══ Supplied material ══
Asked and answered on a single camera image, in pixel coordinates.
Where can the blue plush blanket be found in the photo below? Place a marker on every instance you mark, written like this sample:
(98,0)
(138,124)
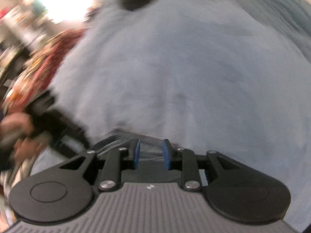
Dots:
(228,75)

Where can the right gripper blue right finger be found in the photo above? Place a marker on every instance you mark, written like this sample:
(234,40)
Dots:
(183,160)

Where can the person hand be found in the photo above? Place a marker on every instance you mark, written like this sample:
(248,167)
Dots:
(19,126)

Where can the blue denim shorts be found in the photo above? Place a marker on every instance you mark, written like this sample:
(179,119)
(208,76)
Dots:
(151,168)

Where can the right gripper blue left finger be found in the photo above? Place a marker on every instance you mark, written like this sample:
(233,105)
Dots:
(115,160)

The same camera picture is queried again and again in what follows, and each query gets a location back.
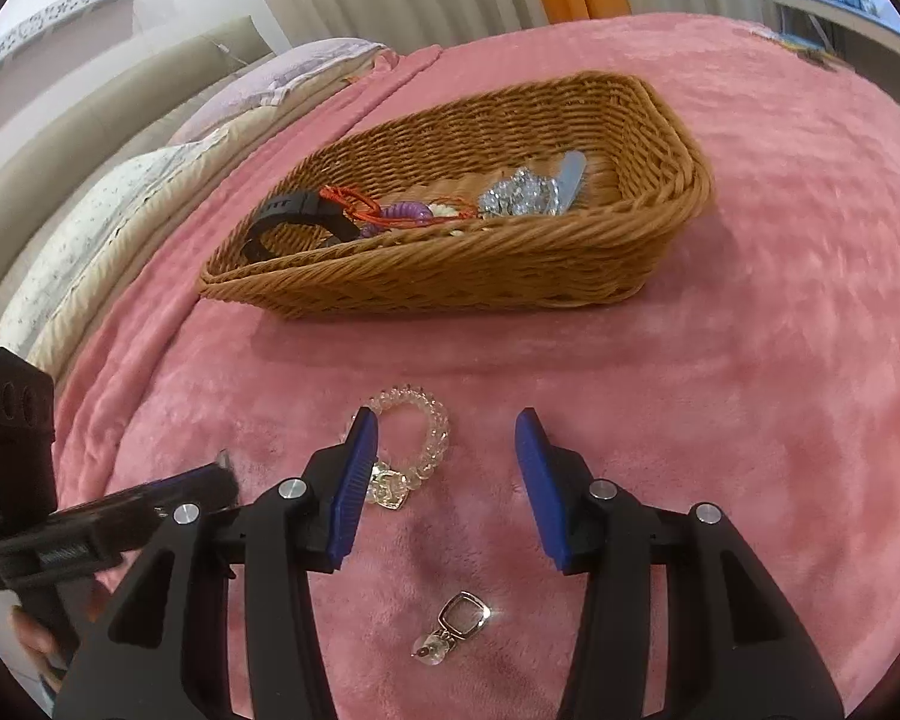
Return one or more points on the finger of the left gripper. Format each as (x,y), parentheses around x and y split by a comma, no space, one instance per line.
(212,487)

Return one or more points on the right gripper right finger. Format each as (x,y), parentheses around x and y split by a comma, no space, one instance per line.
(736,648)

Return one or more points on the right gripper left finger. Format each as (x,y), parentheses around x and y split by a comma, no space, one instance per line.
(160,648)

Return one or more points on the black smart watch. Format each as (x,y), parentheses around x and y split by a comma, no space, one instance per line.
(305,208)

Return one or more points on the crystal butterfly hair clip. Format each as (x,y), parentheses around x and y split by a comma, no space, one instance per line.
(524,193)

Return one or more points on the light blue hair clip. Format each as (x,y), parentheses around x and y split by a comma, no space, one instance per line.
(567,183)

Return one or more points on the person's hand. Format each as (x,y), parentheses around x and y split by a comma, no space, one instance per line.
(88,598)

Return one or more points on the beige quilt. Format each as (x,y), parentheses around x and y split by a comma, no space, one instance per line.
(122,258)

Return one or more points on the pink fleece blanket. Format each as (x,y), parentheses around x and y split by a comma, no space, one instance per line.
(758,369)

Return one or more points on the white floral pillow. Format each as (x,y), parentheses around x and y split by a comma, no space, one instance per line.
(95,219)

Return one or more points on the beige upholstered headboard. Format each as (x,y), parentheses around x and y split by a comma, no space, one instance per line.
═══
══ Supplied material ══
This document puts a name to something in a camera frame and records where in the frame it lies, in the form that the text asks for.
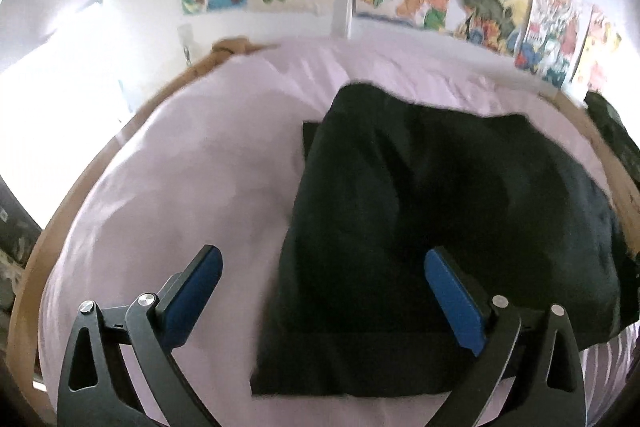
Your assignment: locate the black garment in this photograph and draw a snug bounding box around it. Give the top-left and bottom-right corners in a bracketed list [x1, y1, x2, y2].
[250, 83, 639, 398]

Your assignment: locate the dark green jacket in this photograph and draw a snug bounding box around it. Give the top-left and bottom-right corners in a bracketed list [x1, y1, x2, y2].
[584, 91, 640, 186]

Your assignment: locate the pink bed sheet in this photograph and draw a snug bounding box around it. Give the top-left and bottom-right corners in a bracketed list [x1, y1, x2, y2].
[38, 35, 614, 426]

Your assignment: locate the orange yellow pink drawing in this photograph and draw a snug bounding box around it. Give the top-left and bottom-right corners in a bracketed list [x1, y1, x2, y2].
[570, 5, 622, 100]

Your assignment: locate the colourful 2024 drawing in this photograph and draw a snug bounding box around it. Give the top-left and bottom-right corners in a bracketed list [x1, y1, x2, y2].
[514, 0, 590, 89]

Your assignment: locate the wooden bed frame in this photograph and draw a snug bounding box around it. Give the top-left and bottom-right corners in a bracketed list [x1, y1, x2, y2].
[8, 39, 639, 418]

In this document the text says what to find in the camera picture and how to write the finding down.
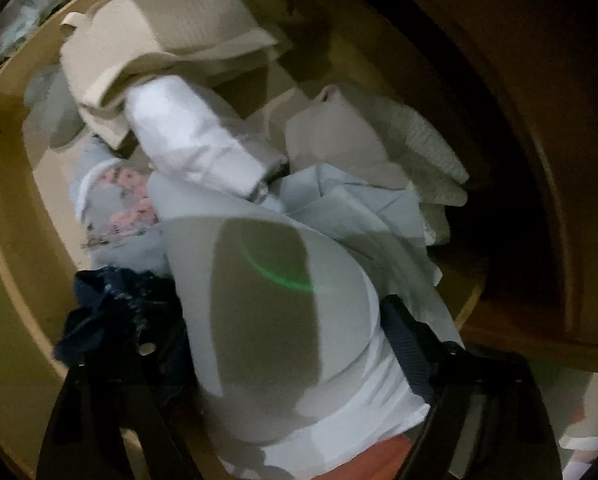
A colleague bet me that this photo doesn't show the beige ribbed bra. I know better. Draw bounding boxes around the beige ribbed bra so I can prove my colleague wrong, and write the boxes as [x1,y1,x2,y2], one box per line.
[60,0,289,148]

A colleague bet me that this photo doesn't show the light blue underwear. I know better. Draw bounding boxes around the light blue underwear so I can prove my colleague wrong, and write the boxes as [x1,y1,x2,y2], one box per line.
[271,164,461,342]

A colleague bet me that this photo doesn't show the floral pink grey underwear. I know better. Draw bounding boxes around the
═══
- **Task prompt**
Using the records above, work out the number of lines that contain "written" and write only that number.

- **Result of the task**
5